J Electromyogr Kinesiol. 2002 Dec;12(6):471-7. doi: 10.1016/s1050-6411(02)00041-x.
When skeletal muscle is stretched during a tetanic contraction, the resulting force is greater than the purely isometric force obtained at the corresponding final length.

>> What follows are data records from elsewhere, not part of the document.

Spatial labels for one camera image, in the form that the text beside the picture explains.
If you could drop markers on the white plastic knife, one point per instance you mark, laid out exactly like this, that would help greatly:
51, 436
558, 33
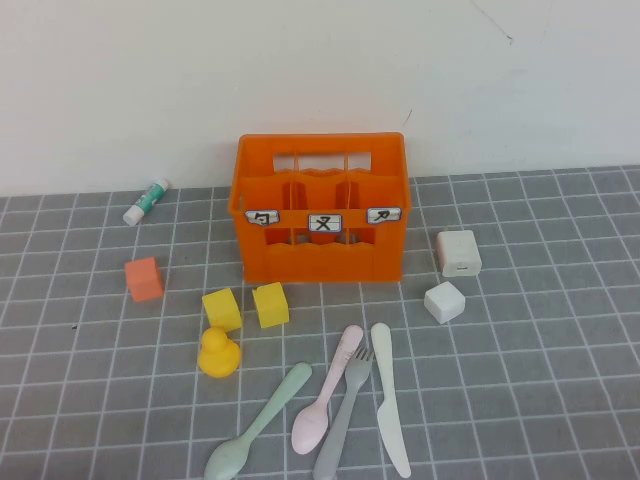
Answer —
387, 400

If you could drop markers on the mint green plastic spoon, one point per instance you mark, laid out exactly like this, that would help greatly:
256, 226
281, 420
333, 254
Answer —
265, 415

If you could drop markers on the grey plastic fork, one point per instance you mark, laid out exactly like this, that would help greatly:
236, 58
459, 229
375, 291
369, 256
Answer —
340, 425

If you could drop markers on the pink plastic spoon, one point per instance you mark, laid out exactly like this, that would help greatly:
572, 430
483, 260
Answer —
310, 430

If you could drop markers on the orange plastic cutlery holder crate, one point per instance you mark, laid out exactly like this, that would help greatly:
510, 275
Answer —
320, 265

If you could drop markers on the yellow foam cube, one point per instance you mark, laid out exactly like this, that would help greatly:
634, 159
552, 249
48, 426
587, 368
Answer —
222, 310
271, 307

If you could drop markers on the white foam cube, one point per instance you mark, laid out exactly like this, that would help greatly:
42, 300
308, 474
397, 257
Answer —
445, 302

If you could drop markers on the yellow rubber duck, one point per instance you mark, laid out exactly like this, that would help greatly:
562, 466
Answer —
220, 357

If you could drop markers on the white and green glue stick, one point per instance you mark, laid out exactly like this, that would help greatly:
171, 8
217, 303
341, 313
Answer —
145, 202

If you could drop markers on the orange foam cube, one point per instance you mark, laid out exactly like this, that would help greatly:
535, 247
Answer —
145, 282

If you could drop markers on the grey grid patterned mat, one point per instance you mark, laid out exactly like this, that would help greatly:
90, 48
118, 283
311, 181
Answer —
550, 375

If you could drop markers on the white USB wall charger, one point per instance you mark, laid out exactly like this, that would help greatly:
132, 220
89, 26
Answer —
457, 252

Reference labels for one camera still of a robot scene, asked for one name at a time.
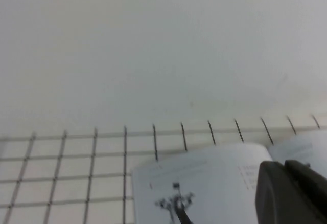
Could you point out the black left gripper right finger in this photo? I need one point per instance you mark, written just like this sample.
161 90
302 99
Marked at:
281 198

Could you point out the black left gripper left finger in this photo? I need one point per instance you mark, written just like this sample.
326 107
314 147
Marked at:
184 217

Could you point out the white printed book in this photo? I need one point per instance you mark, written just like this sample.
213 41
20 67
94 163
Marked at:
217 178

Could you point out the white black-grid tablecloth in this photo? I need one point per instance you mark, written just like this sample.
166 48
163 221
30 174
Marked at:
76 167

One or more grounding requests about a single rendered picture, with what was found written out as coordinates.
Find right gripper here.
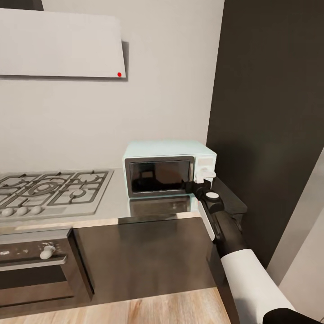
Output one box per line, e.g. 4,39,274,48
181,180,211,196

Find microwave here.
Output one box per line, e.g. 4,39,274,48
122,140,216,198

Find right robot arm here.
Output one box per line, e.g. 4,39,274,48
181,171,323,324

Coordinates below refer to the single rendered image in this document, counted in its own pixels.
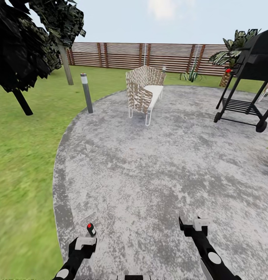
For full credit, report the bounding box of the insectifuge atomizer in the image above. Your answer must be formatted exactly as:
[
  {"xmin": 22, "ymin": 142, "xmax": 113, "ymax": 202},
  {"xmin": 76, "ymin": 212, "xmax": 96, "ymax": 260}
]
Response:
[{"xmin": 87, "ymin": 223, "xmax": 96, "ymax": 237}]

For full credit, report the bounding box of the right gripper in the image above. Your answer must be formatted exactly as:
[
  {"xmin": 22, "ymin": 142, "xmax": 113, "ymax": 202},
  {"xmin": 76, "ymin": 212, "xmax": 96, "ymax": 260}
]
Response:
[{"xmin": 178, "ymin": 218, "xmax": 208, "ymax": 244}]

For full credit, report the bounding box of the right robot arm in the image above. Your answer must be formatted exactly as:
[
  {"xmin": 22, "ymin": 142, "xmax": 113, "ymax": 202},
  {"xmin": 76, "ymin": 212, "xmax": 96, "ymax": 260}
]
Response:
[{"xmin": 178, "ymin": 218, "xmax": 242, "ymax": 280}]

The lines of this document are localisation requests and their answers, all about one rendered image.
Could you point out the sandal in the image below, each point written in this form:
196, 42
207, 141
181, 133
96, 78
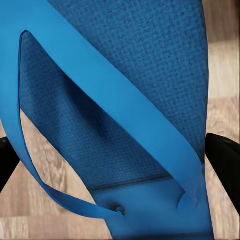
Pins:
120, 88

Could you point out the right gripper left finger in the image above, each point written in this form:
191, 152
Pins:
8, 161

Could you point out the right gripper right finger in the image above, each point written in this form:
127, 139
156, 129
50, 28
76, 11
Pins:
224, 156

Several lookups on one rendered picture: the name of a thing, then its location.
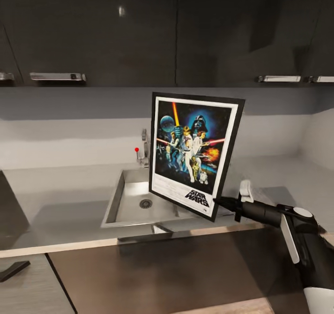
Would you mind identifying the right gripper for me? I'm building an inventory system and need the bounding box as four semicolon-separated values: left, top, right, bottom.
212;192;265;223

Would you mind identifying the poster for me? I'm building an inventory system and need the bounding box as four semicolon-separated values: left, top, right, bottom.
148;92;246;222

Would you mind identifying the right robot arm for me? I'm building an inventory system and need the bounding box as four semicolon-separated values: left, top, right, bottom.
212;179;334;314

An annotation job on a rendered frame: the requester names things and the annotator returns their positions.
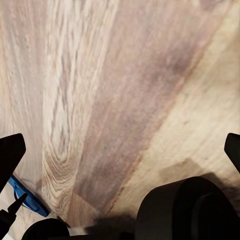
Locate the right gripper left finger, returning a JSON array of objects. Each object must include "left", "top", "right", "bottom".
[{"left": 0, "top": 133, "right": 26, "bottom": 193}]

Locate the sandal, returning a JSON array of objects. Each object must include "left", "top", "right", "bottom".
[{"left": 8, "top": 175, "right": 49, "bottom": 217}]

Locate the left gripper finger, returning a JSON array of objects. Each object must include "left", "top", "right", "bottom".
[{"left": 8, "top": 193, "right": 28, "bottom": 217}]

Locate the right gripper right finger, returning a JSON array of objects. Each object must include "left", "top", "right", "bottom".
[{"left": 224, "top": 133, "right": 240, "bottom": 173}]

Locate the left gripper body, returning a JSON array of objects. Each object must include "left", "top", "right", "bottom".
[{"left": 0, "top": 209, "right": 16, "bottom": 240}]

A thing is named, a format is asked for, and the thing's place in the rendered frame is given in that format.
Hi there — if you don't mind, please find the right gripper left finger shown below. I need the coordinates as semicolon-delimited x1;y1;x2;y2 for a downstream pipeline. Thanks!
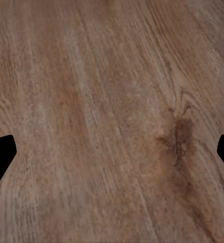
0;135;17;180

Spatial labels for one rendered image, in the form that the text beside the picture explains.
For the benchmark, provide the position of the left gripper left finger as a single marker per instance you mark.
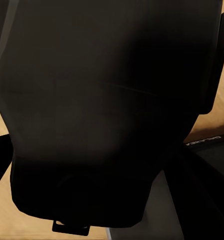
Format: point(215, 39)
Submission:
point(6, 153)

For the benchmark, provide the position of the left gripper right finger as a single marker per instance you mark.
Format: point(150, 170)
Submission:
point(197, 190)

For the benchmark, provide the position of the digital camera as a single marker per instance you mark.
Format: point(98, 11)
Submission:
point(97, 95)

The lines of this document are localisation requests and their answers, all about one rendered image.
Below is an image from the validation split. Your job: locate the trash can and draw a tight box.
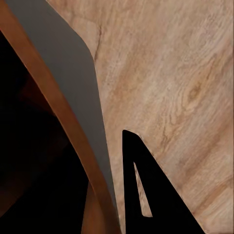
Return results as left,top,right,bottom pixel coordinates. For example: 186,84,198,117
0,0,121,234

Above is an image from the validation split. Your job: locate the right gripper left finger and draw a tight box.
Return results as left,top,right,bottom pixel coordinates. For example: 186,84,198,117
0,142,89,234

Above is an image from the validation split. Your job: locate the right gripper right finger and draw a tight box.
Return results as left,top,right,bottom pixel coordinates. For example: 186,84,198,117
122,130,205,234

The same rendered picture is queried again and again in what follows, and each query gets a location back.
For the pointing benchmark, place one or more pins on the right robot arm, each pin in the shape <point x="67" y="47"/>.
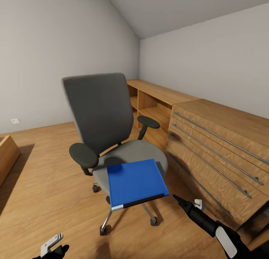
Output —
<point x="230" y="240"/>

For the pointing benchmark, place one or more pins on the folder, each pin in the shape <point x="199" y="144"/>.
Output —
<point x="135" y="183"/>

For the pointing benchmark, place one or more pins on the bookcase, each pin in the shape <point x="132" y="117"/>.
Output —
<point x="133" y="86"/>
<point x="157" y="103"/>

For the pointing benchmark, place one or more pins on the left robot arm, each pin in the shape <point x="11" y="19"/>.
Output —
<point x="58" y="253"/>

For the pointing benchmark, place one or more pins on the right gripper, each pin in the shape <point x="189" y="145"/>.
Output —
<point x="193" y="212"/>

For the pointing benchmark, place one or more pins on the swivel chair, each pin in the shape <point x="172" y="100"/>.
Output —
<point x="101" y="108"/>

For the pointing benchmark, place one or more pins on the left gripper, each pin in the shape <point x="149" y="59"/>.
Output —
<point x="58" y="253"/>

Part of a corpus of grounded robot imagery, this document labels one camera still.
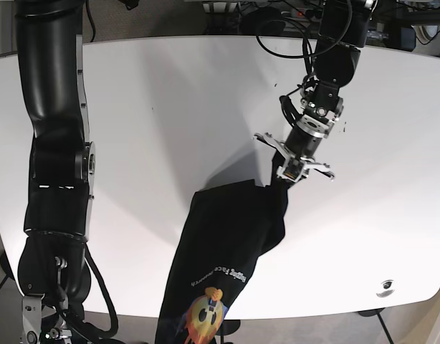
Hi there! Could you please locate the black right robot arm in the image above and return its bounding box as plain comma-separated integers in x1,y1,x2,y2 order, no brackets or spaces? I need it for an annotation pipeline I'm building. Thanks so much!
16,1,118,343

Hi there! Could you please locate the black printed T-shirt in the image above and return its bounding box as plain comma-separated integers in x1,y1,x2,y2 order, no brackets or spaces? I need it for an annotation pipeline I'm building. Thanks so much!
154,152,291,344

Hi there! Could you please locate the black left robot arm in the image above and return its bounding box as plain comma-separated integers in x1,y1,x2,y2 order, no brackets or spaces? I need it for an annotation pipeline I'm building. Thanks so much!
254,1,377,186

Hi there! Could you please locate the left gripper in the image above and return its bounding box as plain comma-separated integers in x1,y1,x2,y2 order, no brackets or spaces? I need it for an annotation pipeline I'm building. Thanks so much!
254,133,335,183

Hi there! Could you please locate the front black table foot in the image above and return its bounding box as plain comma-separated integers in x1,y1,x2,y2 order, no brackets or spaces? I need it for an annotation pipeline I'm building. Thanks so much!
216,320,241,336

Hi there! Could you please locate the right chrome table grommet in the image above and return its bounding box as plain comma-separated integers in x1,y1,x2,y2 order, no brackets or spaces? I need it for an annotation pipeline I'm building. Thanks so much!
376,279,396,298

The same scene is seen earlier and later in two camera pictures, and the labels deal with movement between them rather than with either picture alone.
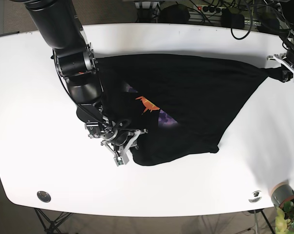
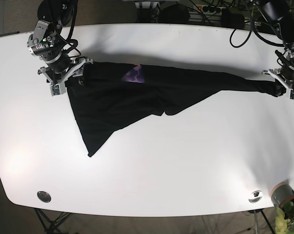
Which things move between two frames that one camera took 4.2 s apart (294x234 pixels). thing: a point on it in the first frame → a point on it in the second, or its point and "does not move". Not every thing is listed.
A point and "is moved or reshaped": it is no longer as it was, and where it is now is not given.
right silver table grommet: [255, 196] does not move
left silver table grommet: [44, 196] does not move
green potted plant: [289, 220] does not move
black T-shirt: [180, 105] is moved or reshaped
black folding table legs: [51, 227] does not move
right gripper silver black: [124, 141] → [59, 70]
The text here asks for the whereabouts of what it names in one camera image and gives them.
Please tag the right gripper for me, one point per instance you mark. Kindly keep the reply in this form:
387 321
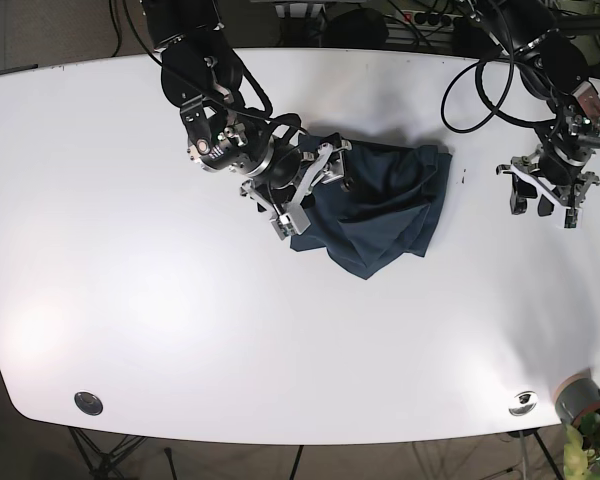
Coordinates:
296 173

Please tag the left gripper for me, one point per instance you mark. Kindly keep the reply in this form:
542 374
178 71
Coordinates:
546 176

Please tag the dark blue T-shirt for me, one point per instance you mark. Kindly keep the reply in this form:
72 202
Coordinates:
389 204

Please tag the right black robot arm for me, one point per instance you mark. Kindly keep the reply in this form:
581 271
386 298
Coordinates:
229 118

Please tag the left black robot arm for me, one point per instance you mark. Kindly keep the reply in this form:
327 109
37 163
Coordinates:
555 71

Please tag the grey plant pot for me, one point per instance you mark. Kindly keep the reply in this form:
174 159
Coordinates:
575 397

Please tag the right silver table grommet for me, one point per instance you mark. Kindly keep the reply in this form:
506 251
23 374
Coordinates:
523 403

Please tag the silver table grommet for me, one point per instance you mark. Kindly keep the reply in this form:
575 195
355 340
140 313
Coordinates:
523 403
88 403

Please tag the green potted plant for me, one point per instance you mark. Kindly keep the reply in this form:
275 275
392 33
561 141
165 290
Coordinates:
581 454

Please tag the left silver table grommet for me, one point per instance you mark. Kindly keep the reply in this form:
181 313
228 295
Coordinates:
88 403

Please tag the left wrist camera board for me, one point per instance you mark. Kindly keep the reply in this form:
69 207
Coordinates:
572 217

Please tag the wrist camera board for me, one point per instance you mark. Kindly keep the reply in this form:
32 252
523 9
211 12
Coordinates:
572 217
294 221

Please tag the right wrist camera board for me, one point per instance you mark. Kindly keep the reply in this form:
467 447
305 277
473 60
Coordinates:
294 221

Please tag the black table leg frame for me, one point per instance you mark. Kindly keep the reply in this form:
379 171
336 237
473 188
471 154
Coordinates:
104 465

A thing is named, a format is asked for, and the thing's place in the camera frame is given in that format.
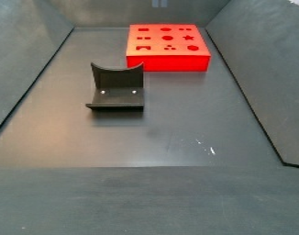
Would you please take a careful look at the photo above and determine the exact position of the red shape-sorter box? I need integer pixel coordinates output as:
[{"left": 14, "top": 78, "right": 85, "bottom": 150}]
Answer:
[{"left": 127, "top": 24, "right": 211, "bottom": 72}]

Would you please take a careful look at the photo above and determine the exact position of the black curved holder bracket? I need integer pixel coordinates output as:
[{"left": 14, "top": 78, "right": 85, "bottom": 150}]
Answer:
[{"left": 85, "top": 63, "right": 144, "bottom": 110}]

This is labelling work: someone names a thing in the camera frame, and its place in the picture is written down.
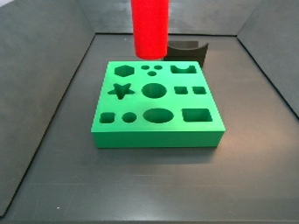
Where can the red cylinder peg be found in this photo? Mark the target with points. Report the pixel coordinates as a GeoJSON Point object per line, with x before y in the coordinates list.
{"type": "Point", "coordinates": [149, 18]}

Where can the green shape sorter block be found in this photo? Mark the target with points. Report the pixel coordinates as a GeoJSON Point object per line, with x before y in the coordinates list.
{"type": "Point", "coordinates": [156, 104]}

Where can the dark grey curved holder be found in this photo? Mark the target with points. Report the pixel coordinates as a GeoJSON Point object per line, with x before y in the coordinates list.
{"type": "Point", "coordinates": [185, 51]}

Several mechanisms have been proposed to explain this phenomenon, but the most accepted mechanism is the sarcomere length non-uniformity theory. This theory is associated with the notion of instability of sarcomeres on the descending limb of the force-length relationship. However, recent evidence suggests that this theory cannot account solely for the stretch-induced force enhancement. Some of this evidence is presented in this paper, and a new mechanism for force enhancement is proposed: one that is associated with the engagement of a passive force during stretch. We speculate that this passive force enhancement may be caused by titin, a protein associated with passive force production at long sarcomere lengths.
当骨骼肌在强直收缩过程中被拉伸时,产生的力量大于在相应最终长度下获得的纯等长力量。已经提出了几种机制来解释这一现象,但最被认可的机制是肌节长度不均匀性理论。该理论与力-长度关系下降支上肌节的不稳定性概念相关。然而,最近的证据表明,该理论不能单独解释拉伸诱导的力量增强。本文给出了其中一些证据,并提出了一种新的力量增强机制:一种与拉伸过程中被动力的参与相关的机制。我们推测这种被动力增强可能是由肌联蛋白引起的,肌联蛋白是一种在长肌节长度下与被动力产生相关的蛋白质。